_WORK ITEM_. Everything from the top of the data below through the line with "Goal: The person" should be duplicated exactly, and nothing past it.

▼▼▼

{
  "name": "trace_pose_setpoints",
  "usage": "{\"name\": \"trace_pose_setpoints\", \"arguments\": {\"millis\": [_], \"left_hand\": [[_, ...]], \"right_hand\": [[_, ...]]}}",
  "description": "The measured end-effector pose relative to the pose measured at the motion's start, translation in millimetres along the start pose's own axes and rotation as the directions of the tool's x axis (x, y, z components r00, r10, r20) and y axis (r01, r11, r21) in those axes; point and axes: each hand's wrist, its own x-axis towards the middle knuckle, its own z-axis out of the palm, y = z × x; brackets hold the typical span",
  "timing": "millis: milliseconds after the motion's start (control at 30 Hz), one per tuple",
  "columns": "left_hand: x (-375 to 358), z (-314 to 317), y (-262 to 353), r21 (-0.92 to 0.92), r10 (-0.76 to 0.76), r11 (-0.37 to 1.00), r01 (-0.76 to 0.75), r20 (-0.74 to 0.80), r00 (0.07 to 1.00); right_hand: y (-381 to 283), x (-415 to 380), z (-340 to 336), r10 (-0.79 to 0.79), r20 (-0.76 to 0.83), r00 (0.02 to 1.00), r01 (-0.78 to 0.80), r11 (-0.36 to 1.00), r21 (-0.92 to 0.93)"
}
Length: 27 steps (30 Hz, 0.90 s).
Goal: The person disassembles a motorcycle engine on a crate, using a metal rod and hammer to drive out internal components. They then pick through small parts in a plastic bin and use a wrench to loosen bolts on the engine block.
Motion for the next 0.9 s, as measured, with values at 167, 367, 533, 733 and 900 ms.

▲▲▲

_COMPLETED TASK_.
{
  "name": "trace_pose_setpoints",
  "usage": "{\"name\": \"trace_pose_setpoints\", \"arguments\": {\"millis\": [_], \"left_hand\": [[_, ...]], \"right_hand\": [[_, ...]]}}",
  "description": "The measured end-effector pose relative to the pose measured at the motion's start, translation in millimetres along the start pose's own axes and rotation as the directions of the tool's x axis (x, y, z components r00, r10, r20) and y axis (r01, r11, r21) in those axes; point and axes: each hand's wrist, its own x-axis towards the middle knuckle, its own z-axis out of the palm, y = z × x; brackets hold the typical span",
  "timing": "millis: milliseconds after the motion's start (control at 30 Hz), one per tuple",
  "columns": "left_hand: x (-375 to 358), z (-314 to 317), y (-262 to 353), r21 (-0.92 to 0.92), r10 (-0.76 to 0.76), r11 (-0.37 to 1.00), r01 (-0.76 to 0.75), r20 (-0.74 to 0.80), r00 (0.07 to 1.00); right_hand: y (-381 to 283), x (-415 to 380), z (-340 to 336), r10 (-0.79 to 0.79), r20 (-0.76 to 0.83), r00 (0.02 to 1.00), r01 (-0.78 to 0.80), r11 (-0.36 to 1.00), r21 (-0.92 to 0.93)"
}
Length: 27 steps (30 Hz, 0.90 s).
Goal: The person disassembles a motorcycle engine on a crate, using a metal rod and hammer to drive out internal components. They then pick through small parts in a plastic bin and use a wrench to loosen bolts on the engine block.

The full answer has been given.